Monday, May 13, 2019

Opini Feminisme


Oleh Obby Setyadi (17.01.051.072)

Indonesia merupakan negeri dengan populasi orang Islam terbesar di dunia. Namun, sejak kemerdekaannya ditahun 1945, pemerintahan sekuler memimpin negeri ini. Relasi gender sendiri memang memainkan peran sentral dalam konstruksi dan dekonstruksi nasionalisme Aceh sejak abad ke-17. Selain perempuan, ketiga aktor sentral lain, yaitu pemerintah pusat dan militer Indonesia, GAM, dan para Ulama, semua menggunakan strategi politik gender untuk meraih tujuan-tujuan politik mereka.

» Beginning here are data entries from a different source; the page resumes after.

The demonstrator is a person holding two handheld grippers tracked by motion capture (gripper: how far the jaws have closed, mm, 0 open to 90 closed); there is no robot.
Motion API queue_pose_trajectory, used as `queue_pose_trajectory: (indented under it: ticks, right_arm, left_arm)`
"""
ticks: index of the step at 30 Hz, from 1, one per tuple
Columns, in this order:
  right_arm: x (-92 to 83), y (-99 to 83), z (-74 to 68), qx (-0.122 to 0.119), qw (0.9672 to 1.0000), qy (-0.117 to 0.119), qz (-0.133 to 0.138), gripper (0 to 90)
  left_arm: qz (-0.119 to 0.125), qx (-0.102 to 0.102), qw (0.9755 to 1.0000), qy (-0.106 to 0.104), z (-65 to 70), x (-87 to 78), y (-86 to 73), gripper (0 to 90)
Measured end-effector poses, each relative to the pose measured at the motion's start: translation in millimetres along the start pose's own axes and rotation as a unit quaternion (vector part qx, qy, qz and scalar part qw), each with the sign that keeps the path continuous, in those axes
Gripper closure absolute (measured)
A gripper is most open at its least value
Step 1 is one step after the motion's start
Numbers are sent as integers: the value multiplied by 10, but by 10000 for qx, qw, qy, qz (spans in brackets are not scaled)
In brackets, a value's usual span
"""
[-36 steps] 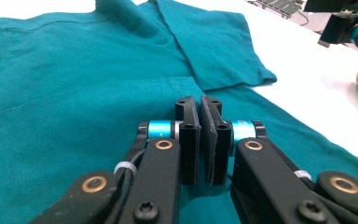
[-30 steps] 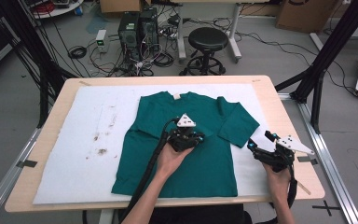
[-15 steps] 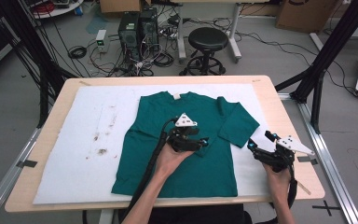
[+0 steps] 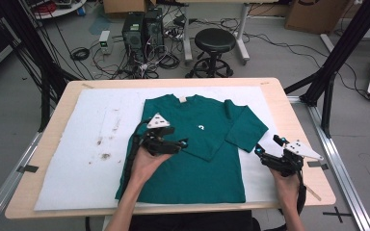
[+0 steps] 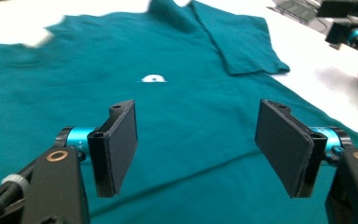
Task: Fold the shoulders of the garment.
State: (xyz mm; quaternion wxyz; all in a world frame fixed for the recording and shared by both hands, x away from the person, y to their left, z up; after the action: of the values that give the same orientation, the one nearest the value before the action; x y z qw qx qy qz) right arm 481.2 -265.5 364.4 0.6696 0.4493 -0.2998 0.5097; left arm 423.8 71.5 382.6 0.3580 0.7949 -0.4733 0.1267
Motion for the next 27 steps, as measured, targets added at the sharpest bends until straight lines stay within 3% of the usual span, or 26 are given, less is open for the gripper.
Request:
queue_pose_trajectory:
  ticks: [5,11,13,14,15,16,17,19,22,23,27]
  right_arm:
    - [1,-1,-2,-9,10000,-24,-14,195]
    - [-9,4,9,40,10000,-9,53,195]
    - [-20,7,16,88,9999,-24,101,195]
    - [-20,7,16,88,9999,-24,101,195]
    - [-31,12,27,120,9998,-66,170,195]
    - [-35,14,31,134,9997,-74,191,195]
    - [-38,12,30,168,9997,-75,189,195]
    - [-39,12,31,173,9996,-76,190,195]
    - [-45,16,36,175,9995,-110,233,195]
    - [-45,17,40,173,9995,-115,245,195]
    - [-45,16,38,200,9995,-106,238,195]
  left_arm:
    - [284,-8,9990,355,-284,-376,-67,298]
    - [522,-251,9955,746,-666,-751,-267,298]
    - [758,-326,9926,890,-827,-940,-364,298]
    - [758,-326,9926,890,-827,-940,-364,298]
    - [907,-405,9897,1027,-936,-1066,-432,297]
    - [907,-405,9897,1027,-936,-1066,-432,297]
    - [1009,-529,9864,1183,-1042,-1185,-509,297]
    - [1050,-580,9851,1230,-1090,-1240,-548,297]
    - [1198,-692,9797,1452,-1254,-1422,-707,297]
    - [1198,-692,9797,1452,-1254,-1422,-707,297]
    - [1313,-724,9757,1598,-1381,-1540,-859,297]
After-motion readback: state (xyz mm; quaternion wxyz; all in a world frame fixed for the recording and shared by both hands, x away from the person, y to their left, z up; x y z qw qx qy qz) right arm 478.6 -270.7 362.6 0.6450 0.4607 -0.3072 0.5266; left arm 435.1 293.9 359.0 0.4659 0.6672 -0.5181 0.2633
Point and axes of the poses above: each handheld gripper's, and its own axes: x roughly forward along the jaws, y roughly out of its top, z roughly to its right, the point moved 8 cm from there along x, roughly forward along the jaws, and after that the axes turned 1 degree about -x, right-handed, at the moved point
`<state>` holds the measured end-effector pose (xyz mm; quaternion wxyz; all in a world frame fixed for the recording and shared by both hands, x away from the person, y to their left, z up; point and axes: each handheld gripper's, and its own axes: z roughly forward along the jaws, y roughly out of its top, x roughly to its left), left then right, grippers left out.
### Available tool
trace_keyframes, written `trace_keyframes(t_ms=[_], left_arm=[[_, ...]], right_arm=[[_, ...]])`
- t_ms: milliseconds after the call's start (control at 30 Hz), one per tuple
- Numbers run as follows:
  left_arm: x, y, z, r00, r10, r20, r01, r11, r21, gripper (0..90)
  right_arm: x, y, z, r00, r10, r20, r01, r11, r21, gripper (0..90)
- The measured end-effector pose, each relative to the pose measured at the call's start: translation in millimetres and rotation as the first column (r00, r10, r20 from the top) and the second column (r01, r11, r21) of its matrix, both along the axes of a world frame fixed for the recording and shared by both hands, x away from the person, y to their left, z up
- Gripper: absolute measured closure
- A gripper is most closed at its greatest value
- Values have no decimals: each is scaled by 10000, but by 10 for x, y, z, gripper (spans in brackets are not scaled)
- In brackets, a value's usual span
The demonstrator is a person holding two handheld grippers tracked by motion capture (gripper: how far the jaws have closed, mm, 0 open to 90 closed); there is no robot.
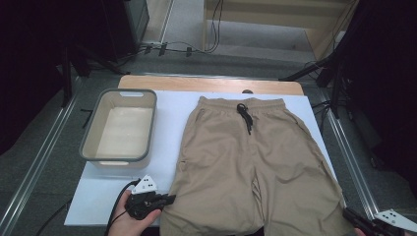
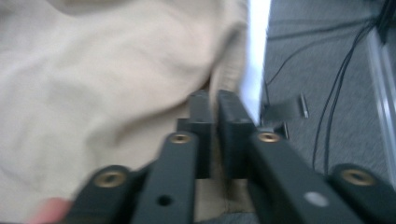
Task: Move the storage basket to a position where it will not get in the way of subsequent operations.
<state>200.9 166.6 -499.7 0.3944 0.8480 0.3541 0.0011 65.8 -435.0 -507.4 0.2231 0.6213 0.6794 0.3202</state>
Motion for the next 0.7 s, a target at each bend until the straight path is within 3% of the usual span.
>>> trace_keyframes(t_ms=[100, 233, 300, 367, 400, 500, 567, 633, 700], left_arm=[[-11, 40, 42, 9999, -148, 59, 147, 9998, 141, 885], [-64, 118, 19, 9997, -208, 95, 201, 9974, 687, 887], [-80, 156, 21, 9995, -176, 245, 161, 9981, 599, 875], [-81, 145, 78, 9978, 41, 660, -63, 9994, 334, 708], [-71, 122, 132, 9963, 84, 857, -90, 9999, 65, 586], [15, 5, 318, 9938, 38, 1110, 49, 9969, -780, 348], [96, -102, 429, 9903, 104, 1387, 26, 9957, -928, 257], [208, -209, 524, 9849, 159, 1721, -7, 9961, -879, 191], [362, -297, 601, 9817, 338, 1874, -134, 9940, -1087, 155]], right_arm=[[23, 141, 71, 9965, 663, 515, -656, 9977, -151, 705], [78, 266, 120, 9881, 1185, 985, -1195, 9928, 43, 673], [133, 308, 150, 9824, 1369, 1270, -1404, 9899, 194, 625], [223, 355, 195, 9771, 1547, 1458, -1591, 9871, 192, 594], [280, 380, 224, 9743, 1662, 1518, -1714, 9850, 219, 583], [485, 462, 329, 9651, 1940, 1760, -1971, 9804, 1, 552], [646, 521, 414, 9591, 1995, 2007, -1958, 9799, -384, 530], [829, 553, 500, 9533, 2059, 2211, -2001, 9786, -484, 520], [1034, 565, 583, 9488, 2098, 2362, -2032, 9777, -523, 509]])
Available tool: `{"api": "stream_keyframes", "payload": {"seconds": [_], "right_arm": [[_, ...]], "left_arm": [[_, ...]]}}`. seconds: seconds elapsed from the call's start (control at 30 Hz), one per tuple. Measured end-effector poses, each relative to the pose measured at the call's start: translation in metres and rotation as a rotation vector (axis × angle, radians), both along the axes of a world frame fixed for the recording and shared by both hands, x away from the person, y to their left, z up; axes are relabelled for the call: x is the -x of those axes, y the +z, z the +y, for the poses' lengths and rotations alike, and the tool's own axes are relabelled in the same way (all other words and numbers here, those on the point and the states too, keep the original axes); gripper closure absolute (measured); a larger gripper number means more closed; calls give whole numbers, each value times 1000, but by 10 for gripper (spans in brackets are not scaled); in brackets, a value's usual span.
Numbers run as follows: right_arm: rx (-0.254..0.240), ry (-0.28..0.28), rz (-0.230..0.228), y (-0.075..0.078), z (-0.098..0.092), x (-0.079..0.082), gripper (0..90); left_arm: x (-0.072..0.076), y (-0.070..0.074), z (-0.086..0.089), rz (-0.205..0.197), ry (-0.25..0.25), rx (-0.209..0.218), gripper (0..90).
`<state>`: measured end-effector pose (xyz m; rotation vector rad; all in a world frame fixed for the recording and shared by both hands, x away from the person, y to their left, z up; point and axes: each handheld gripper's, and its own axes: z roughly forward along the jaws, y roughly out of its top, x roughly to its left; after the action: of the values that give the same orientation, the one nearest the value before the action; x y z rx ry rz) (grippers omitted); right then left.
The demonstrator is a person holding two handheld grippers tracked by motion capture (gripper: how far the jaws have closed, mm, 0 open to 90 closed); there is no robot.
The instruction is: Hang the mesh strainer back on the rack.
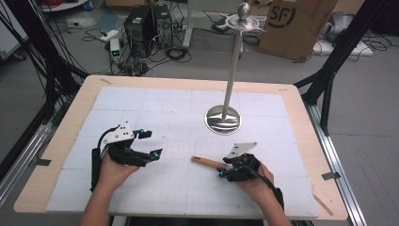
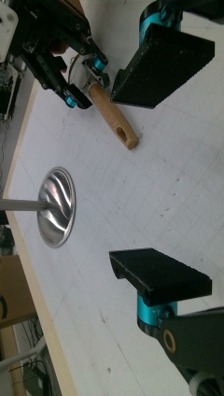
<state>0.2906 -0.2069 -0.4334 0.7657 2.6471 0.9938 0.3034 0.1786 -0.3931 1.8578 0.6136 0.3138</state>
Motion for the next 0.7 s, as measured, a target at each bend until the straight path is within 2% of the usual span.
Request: {"api": "stream_keyframes", "payload": {"seconds": [0.1,0.27,0.4,0.47,0.7], "right_arm": [[42,9,-2,-1,1,0,571],[54,14,6,1,2,-1,626],[82,-15,1,4,2,-3,663],[79,-36,9,4,0,-4,666],[96,-34,36,6,1,-7,663]], "left_arm": [[0,-1,0,5,1,-3,211],[-1,-2,-1,11,0,-9,216],[-1,-3,0,13,0,-6,218],[-1,-2,0,13,-3,-4,219],[-1,-3,-1,14,-7,-5,220]]}}
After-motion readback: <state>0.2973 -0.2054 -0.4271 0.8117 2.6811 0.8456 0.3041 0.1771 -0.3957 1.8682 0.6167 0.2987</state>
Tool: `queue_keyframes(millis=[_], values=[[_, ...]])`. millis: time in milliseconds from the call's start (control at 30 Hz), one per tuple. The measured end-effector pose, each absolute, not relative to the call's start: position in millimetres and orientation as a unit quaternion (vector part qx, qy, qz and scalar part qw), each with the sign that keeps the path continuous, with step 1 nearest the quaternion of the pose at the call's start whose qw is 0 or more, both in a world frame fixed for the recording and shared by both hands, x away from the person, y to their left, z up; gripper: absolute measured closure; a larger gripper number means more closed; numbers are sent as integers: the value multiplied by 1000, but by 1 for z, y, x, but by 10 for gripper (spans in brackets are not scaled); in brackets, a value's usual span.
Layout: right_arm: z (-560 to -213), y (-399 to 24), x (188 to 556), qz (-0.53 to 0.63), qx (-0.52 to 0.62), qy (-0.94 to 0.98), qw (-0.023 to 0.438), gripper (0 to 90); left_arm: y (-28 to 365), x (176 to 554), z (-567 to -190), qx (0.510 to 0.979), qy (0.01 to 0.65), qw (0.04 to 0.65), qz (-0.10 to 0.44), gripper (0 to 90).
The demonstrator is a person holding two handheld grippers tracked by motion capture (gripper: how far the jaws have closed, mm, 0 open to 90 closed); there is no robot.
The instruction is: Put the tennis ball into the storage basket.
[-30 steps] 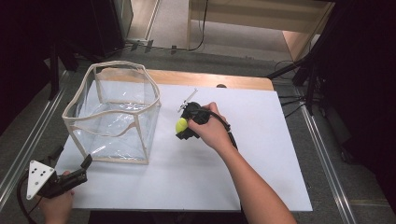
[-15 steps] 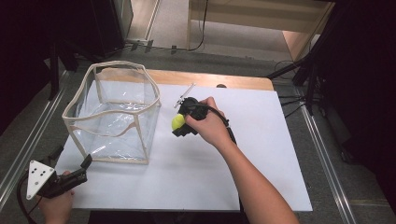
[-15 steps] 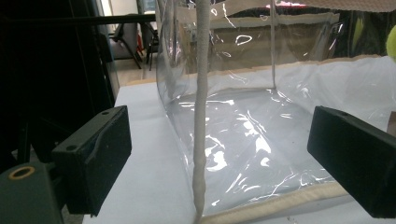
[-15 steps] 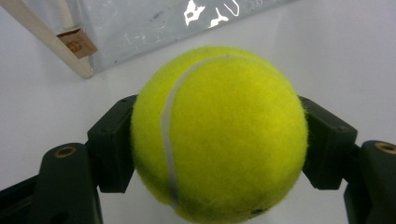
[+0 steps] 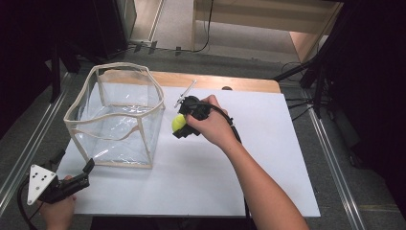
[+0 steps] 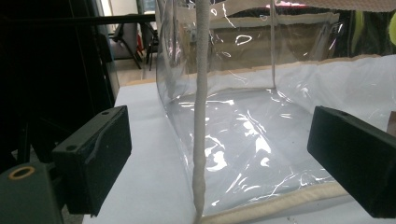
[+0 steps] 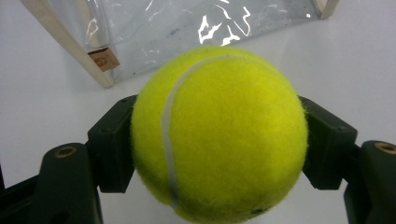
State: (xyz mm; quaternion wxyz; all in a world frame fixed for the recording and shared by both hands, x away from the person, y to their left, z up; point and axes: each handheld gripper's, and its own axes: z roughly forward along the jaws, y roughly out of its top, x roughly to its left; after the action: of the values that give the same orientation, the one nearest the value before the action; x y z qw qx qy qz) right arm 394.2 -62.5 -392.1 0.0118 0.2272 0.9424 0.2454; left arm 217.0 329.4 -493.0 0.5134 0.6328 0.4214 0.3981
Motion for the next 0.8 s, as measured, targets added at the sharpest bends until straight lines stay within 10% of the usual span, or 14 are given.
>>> queue_keyframes(millis=[800], values=[[-360, -55, 396, 246, 212, 946, 13, 240, 329, 217, -493, 632, 421, 515, 397, 68]])
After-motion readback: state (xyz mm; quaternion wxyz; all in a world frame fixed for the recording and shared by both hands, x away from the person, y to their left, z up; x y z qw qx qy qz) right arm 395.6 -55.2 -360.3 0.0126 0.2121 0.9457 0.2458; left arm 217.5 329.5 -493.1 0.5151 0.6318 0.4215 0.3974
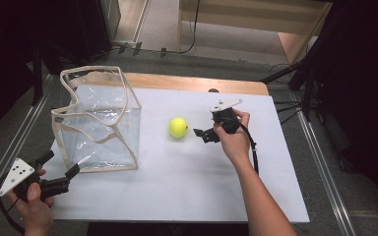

            Scott (1988, h. 42-45) mendefinisikan gender sebagai suatu elemen dasar dari relasi sosial yang didasarkan pada pandangan perbedaan antara jenis kelamin yang merupakan cara utama melambangkan relasi kekuasaan. Scott lebih lanjut menyediakan panduan untuk melihat empat elemen relasi gender yang saling terkait.
Pertama, ia mengajak kita untuk melihat pada pembuatan perempuan menjadi simbol kultural yang mengacu pada representasi tertentu.
Kedua, konsep-konsep normatif, yang diekspresikan dalam doktrindoktrin agama, pendidikan, ilmu pengetahuan (ilmiah), hukum, dan politik, yang menentukan penafsiran pemaknaan simbol harus juga dipahami.
Ketiga, perhatian harus diarahkan pada bagaimana gender dikonstruksikan lewat institusi dan organisasi sosial.
Keempat, kita harus mengkaji bagaimana identitas gender dikonstruksi secara substantif untuk menjadi suatu identitas subjektif, dan mengkaitkan temuan-temuannya dengan serangkaian aktivitas, organisasi sosial, dan representasi kultural tertentu yang historis.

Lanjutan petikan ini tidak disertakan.